---------- GIVEN MATERIAL
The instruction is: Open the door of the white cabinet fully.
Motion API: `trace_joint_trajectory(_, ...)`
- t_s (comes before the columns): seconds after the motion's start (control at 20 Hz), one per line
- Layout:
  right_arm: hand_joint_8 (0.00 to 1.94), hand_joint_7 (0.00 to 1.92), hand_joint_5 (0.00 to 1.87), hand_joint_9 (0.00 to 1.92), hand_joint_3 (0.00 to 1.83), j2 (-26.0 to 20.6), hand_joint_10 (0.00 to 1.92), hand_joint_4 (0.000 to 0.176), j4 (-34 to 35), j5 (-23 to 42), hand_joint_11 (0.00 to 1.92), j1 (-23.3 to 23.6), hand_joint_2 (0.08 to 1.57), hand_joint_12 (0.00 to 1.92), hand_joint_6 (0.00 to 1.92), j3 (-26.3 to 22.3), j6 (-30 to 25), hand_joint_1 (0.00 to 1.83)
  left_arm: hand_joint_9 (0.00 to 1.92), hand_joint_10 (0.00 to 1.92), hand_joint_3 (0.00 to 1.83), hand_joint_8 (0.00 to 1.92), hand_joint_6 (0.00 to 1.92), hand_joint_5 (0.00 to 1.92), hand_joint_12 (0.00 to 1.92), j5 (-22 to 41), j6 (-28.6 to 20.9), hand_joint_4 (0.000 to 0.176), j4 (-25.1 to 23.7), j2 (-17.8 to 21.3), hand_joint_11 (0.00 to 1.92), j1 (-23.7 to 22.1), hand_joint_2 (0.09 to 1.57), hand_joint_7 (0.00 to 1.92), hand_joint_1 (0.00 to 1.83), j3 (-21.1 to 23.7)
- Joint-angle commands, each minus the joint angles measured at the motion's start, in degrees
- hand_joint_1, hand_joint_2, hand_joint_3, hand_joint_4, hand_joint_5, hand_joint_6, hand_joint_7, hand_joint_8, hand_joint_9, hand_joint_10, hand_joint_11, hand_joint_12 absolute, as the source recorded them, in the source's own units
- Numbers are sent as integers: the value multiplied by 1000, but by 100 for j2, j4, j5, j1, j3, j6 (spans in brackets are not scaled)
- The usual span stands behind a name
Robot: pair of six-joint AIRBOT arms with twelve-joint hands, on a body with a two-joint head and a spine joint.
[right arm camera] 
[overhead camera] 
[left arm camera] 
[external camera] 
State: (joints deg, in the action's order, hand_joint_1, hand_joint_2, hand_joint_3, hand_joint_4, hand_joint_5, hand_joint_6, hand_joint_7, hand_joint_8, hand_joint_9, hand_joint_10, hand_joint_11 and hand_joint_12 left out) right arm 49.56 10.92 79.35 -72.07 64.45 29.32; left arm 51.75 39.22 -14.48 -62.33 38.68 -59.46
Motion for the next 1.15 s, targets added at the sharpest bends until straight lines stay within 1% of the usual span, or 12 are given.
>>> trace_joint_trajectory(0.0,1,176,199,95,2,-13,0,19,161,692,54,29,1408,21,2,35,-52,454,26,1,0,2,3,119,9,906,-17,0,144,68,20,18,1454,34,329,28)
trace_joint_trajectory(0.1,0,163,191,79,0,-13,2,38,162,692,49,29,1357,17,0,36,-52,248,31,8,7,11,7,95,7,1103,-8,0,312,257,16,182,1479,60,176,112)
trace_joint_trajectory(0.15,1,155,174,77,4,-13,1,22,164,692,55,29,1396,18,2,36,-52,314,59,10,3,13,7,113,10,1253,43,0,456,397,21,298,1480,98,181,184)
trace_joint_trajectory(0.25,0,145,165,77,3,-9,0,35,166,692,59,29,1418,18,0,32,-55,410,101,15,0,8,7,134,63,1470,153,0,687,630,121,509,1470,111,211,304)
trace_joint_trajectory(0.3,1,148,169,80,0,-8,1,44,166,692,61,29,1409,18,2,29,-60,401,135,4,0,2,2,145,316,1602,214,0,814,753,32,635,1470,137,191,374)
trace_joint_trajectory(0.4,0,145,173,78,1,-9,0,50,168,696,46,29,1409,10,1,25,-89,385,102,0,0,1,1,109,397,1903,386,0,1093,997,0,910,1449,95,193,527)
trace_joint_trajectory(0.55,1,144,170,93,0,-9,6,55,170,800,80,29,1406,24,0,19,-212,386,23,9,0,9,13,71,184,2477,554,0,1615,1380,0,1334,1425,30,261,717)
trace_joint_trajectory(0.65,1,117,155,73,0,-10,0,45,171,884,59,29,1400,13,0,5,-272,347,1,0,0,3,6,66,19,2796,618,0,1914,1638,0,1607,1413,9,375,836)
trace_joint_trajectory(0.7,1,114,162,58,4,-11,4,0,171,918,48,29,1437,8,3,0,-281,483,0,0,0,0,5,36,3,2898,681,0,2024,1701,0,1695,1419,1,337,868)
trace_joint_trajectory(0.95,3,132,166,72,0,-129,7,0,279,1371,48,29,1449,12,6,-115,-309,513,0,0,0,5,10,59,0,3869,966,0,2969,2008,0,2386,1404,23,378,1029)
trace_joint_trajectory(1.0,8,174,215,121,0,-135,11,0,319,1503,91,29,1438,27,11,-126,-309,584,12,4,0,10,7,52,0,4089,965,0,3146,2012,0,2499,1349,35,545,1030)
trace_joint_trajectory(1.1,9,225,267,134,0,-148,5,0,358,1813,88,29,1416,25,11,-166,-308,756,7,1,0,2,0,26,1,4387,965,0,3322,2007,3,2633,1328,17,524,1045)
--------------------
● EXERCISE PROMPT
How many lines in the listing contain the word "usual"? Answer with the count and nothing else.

● EXERCISE RESULT
2